— ACTION ITEM —
Would you repeat each line below exactly, without the pictures?

DATA BLOCK Start Marker

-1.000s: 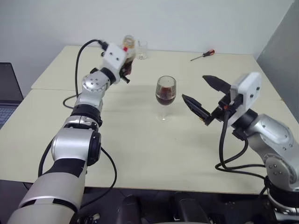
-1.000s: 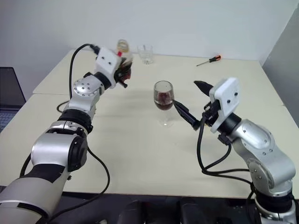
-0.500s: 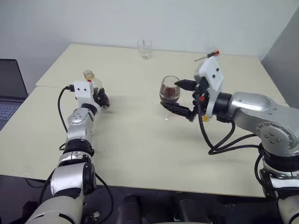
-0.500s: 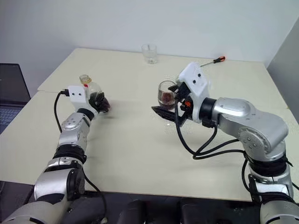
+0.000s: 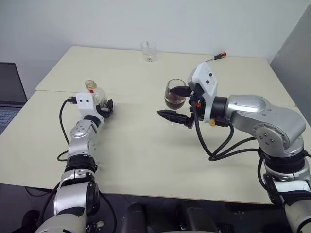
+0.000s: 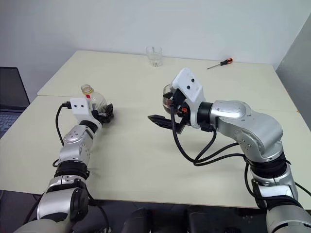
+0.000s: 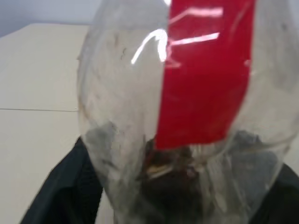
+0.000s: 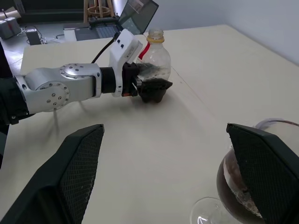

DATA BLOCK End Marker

— RESULT FOR THIS EXERCISE —
-1.000s: 
-1.000s: 
-0.500s: 
-0.500s: 
+0.000s: 
+0.000s: 
+0.000s: 
+0.000s: 

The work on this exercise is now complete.